Unsere Ausbildung

Voraussetzungen

Wer bei uns eintreten möchte, muss einige Voraussetzungen erfüllen: er muss katholisch sein, mindestens 18 Jahre und höchstens 35 Jahre alt sein und Abitur oder eine abgeschlossene Berufsausbildung mitbringen. Er darf nicht verheiratet sein, muss psychisch und physisch gesund und belastbar sein und darf keine anderen Verpflichtungen haben, die ihn auf Dauer binden würden.

 

Vornoviziat und Noviziat

Wer diese Voraussetzungen erfüllt und Anzeichen für eine Berufung als Oblate zeigt, kann das Vornoviziat beginnen.

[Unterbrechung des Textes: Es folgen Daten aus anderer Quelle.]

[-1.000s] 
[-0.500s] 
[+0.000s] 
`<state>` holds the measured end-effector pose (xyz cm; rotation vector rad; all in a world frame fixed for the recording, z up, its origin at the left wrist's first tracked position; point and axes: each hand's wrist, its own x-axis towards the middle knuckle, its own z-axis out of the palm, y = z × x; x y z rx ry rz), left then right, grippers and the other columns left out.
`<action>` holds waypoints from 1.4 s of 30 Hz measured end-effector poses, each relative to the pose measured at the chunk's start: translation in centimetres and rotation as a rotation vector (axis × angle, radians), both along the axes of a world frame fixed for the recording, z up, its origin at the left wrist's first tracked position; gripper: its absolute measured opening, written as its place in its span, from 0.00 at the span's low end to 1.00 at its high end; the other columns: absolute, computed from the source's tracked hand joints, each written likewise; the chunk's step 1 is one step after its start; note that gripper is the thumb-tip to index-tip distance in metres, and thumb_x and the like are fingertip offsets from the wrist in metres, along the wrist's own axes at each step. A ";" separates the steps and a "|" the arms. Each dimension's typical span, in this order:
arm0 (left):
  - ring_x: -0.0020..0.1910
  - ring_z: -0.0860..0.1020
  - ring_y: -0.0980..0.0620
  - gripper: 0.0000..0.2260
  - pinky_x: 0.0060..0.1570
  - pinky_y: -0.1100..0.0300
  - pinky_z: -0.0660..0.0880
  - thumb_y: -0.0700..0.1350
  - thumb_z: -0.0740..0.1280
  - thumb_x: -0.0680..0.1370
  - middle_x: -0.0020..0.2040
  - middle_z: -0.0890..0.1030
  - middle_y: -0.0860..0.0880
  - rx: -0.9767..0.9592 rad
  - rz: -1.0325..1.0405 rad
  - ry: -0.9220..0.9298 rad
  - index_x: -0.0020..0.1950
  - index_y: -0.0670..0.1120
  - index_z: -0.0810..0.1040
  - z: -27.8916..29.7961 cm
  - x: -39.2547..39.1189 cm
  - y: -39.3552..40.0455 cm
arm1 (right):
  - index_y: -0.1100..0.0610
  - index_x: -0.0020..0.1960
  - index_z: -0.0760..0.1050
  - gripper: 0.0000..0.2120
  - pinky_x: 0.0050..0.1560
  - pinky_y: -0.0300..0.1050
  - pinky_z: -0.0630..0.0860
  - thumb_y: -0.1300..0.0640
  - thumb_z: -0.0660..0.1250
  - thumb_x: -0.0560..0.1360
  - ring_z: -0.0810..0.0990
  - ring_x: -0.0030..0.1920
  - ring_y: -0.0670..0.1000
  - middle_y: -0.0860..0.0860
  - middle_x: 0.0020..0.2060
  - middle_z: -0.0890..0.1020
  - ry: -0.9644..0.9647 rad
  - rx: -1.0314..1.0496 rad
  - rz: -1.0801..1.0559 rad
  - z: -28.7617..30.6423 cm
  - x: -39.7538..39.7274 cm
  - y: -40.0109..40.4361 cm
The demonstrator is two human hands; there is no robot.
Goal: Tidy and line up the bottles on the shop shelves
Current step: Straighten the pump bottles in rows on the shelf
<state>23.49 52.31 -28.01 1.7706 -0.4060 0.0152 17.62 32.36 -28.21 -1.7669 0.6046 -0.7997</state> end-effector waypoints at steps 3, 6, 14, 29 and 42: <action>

Das Vornoviziat dauert in der Regel zwei Jahre. Hier lernt man das Gemeinschaftsleben näher kennen und bekommt eine Einführung in das Ordensleben. Wer Priester werden möchte studiert während der zwei Jahre Vornoviziat Theologie an der Theologischen Fakultät in Fulda. Wer vor hat Bruder zu werden, wird im ordensinternen Teil des Vornoviziates gemeinsam mit den Priesteramtskandidaten ausgebildet. Anstelle des Theologiestudiums gibt es die Möglichkeit sich beruflich fortzubilden. Nach diesen zwei Jahren kann der Kandidat ins Noviziat aufgenommen werden. Der zweite Schritt der Ausbildung ist nun das Noviziat. Es  ist eine Zeit der intensiven Beschäftigung mit Fragen der eigenen Spiritualität, des Ordens- und Gebetslebens. Das Noviziat dauert dreizehn Monate, vier Wochen davon verbringen die Novizen mit einem Praktikum außerhalb des Klosters. Am Ende des Noviziates stehen die Ersten Gelübde von Armut, Keuschheit und Gehorsam, die zuerst für ein Jahr abgelegt werden.

 

Scholastikat und Brüderjuniorat

Wer die Ersten Gelübde abgelegt hat und Priester werden will, setzt nun sein Theologiestudium im Ausland fort. Als Scholastiker, wie sich der Ordensmann in dieser Zeit seiner Ausbildung nennt, lebt er zusammen mit anderen Studenten der Ordensgemeinschaft in einem Studiehaus, dem Scholastikat. Die Studenten kommen aus verschiedenen Teilen Europas oder sogar aus der ganzen Welt. Gemeinsam studieren Sie an einer Universität Theologie, machen Praktika, nehmen an Gemeindemissionen teil und helfen in der Jugendarbeit mit. Nach fünf bis sieben Jahren beenden sie das Studium mit einem Abschluss in Theologie. Etwa zu dieser Zeit legt man die Ewigen Gelübde ab und es folgt die Diakonweihe.

Die jungen Brüder, die die Ersten Gelübde abgelegt haben, machen eine berufliche Aus- oder Weiterbildung. Auch sie nehmen an missionarischen Projekten teil, verbleiben aber in der Regel in der Mitteleuropäischen Provinz.

Dieser Geist der Ganzhingabe für die Ehre Gottes, den Dienst an der Kirche und das Heil der Seelen ist der charakteristische Geist unserer Kongregation, die zwar klein ist - das ist wahr - die aber immer stark sein wird in dem Maße, wie sie heilig ist. Unsere Novizen müssen sich ganz von diesen Gedanken durchdringen lassen.